09 January 2012

Working Title: Black Tendrils

I have to get back on track with my novel.

Coming up with an idea is easy. Everyone you know has an idea for a book, even your mom. Ideas are like taking a dump, effortless and satisfying. But building a story around an idea… well, that takes talent. And building a story that is well-written takes craft and skill. And effort.

Effort is hard.

Effort isn’t the little muse that pops in to give you a cool scenario or plot point. It’s not the picture in your mind’s eye of how your piece of art is going to end up. It’s the plugging and plodding away, trying to get from point A to point B and watching the characters and scenes you are writing take on a life of their own and then say to you, “fuck your idea. We don’t want to go there.”

Effort is orchestrating your story to flow properly, so that your characters come to conclusions at the right time and everything you have been building up comes together seamlessly and in the right sequence.

Effort is writing through your doubts. Even though you know that the scene you are writing is terrible, effort is finishing it anyway. It is quieting the voice in your head that wants to sabotage you so that you give up and surf the internet instead. Or try to chase another idea, because ideas are easy and they make you feel good. (Swish and flush – there goes another one!)

It is in the effort stage, where I find myself.
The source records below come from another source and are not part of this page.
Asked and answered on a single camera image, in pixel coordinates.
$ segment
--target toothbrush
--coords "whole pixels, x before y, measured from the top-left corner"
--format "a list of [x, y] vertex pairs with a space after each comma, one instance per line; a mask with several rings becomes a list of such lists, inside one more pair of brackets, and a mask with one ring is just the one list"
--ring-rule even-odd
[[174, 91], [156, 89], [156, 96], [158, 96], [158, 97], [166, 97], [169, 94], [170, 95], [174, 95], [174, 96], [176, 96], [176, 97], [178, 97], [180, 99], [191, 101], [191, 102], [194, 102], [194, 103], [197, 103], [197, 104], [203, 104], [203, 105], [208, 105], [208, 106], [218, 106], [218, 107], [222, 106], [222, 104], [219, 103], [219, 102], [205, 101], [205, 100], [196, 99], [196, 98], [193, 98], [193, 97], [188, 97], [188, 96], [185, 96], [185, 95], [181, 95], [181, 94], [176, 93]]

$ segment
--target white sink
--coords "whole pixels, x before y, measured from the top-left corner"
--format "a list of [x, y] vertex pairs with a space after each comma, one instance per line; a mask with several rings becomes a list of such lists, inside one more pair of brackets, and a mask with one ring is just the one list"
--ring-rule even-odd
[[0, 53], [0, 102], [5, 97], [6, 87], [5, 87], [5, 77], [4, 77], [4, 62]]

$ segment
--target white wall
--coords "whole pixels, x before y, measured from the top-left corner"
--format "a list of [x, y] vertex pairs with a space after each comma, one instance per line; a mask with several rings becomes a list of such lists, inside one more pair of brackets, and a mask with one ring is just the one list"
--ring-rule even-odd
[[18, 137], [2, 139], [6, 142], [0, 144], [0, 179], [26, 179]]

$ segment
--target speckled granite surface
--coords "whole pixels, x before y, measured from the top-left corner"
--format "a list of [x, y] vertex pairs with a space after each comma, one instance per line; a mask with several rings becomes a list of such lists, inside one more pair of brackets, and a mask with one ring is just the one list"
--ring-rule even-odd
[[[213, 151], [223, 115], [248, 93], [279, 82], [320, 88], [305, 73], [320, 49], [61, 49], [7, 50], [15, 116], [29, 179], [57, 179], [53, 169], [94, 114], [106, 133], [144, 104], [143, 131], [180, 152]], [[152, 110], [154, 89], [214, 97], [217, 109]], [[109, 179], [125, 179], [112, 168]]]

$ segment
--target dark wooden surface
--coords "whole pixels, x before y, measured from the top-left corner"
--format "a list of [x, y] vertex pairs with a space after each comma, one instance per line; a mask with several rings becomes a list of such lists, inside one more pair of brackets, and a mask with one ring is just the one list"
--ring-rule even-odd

I had my idea a while back. I have my beginning (I think) and my end (I am pretty sure) and I have most of my characters pretty-well fleshed out. I have much of my story written (very roughly). But I am having trouble with chronology and how to sequence everything. It is a story that spans generations. I am also struggling with how to format all these characters. It was in a George RR Martin-esque series of character chapters, but now I am not so sure they should share the story with my main gal. So how do I reveal their dimensions through her?

See what I mean? Effort. I don’t want to do it. But I felt the same way about Vampires Don’t Drink Wine and I finished it anyhow. So this week, I am opening my Black Tendrils file and sorting some things out. Effort is what separates the writers from the dump-takers. So I’d better get off the pot and in front of my doc file, right?

3 comments:

cath c said...

um, duh, exactly where i have been for a couple of years with my book, thanks for naming it.

although it's not for lack of trying, some days I just can't wrap my head around what changes need to happen even though I can totally see them.

I have definitely, at this point, managed to take out all references to a couple of extraneous characters that didn't serve the story and dribbled off, so a reader would ask, 'but whatever happened to Uncle Joe? I liked him. I wanted to see more of him." guess what? I did, too, but he had no business in this book. and that's the truth. pbpphpft.

9 pages to go....writing group tomorrow. there is hope.

cath c said...

ps: love the title. I'm thinking cthulu octosquid story so far....

EM Hum said...

We love a little cuthulu around here.

It isn't easy to bend a world and it's inhabitants to your will. As frustrating as it is, the good part is it makes the story more interesting (and less predictable)when the people you create go their own way.